Kévin m’a fixé dans les yeux, puis a dit :

— Non.

J’ai poussé un gros soupir de soulagement, je ne me fais cependant pas d’illusion, si tous les ados doivent passer dans cette salle, les séminaristes devront aussi y passer. Je vais me préparer à cette éventualité. J’ai déjà caché certaines choses en confession, je ne voulais plus le faire. En aurais-je la force ?

Paul s’est levé et est venu vers Kévin en lui disant :

— Tu nous fais perdre notre temps, puisque tu ne veux pas baisser ton slip je vais le faire moi-même.

Il s’est laissé faire, cela m’a étonné, je pensais qu’il aurait refusé. Son gland était humide et Paul n’a pas eu à inspecter le sous-vêtement. J’en ai déduit qu’il est exhibitionniste, et que cela l’excite de se dénuder devant les autres.

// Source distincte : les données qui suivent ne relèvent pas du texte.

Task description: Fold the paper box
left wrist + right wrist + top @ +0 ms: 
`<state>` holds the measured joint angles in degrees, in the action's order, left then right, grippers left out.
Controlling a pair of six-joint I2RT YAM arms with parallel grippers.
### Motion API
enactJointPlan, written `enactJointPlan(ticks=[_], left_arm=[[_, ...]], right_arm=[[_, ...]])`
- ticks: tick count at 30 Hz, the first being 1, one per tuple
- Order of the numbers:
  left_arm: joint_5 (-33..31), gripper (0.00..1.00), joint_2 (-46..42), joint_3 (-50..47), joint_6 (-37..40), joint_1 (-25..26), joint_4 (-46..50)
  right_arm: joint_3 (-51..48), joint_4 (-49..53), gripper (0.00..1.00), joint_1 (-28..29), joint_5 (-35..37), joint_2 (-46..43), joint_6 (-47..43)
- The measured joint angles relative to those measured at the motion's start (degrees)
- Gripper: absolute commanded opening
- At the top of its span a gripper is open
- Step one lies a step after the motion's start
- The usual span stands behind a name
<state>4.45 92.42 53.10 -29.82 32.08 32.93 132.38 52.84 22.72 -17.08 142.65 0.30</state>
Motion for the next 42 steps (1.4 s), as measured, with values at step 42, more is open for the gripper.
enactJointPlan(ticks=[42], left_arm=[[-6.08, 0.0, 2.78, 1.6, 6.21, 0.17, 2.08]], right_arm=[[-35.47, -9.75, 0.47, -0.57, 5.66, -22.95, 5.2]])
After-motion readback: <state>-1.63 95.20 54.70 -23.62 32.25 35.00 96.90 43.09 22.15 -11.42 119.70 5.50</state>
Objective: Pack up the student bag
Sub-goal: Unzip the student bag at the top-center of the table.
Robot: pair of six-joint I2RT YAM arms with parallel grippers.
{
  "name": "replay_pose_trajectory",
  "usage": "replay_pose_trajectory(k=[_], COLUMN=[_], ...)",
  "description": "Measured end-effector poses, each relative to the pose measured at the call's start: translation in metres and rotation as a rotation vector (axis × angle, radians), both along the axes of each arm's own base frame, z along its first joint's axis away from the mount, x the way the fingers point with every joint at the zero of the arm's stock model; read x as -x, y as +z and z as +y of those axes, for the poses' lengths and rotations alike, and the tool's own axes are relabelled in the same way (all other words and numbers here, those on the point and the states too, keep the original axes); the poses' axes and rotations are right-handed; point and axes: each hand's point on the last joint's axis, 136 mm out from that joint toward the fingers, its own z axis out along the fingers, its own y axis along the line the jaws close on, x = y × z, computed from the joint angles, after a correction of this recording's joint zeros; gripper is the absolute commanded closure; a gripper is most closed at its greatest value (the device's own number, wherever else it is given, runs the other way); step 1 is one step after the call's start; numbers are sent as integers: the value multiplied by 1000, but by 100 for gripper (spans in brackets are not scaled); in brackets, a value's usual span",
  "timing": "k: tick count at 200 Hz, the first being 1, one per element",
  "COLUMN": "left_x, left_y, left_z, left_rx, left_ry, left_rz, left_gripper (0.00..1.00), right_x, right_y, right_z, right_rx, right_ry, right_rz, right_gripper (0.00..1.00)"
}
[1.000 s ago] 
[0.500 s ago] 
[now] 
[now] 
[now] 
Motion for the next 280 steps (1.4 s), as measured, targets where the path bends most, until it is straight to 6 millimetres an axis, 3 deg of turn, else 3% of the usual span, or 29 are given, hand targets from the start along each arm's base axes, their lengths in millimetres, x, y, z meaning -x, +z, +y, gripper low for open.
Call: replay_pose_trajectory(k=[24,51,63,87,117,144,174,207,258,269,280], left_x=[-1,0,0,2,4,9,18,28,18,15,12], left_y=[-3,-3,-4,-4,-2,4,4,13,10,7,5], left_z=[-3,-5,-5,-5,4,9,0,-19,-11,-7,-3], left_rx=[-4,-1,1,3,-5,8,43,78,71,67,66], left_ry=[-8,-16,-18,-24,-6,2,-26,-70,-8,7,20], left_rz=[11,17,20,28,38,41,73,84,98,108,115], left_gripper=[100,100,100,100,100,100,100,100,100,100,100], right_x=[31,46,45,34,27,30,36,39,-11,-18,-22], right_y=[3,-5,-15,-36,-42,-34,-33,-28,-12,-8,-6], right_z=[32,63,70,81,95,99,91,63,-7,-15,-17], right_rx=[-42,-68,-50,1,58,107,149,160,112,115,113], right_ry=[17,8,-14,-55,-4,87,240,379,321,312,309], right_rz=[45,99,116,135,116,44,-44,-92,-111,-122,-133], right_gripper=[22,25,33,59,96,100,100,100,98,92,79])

— Vous voyez, a-t-il dit, je suis circoncis, comme le demande Dieu.

— Ce n’est plus nécessaire, fit Laurent, ce qui nous inquiète plus est l’humidité sur ton gland.

— J’attends votre pardon, mon père.

Paul a pris le pénis dans sa main et l’a inspecté. Kévin n’a pas eu d’érection.

— Tu peux remonter ton slip, a dit Laurent. Tu réciteras cinq Pater et quatre Ave. Je t’absous, reste pur à l’avenir.

Nous sommes sortis de la salle. Quelques instants plus tard, Kévin est venu vers moi et m’a demandé :

— Tu me donnes quoi pour ne pas t’avoir dénoncé ?

— Cela s’appelle du chantage. Que veux-tu ? De l’argent ?

— Non, je veux que tu te branles devant moi.

— Tu te fiches de moi ?

— Non, je suis sérieux. Je te laisse 24 heures pour réfléchir.

Je ne sais que penser, mon très cher ami, et j’attends tes conseils. À mon avis, il continue à jouer la comédie.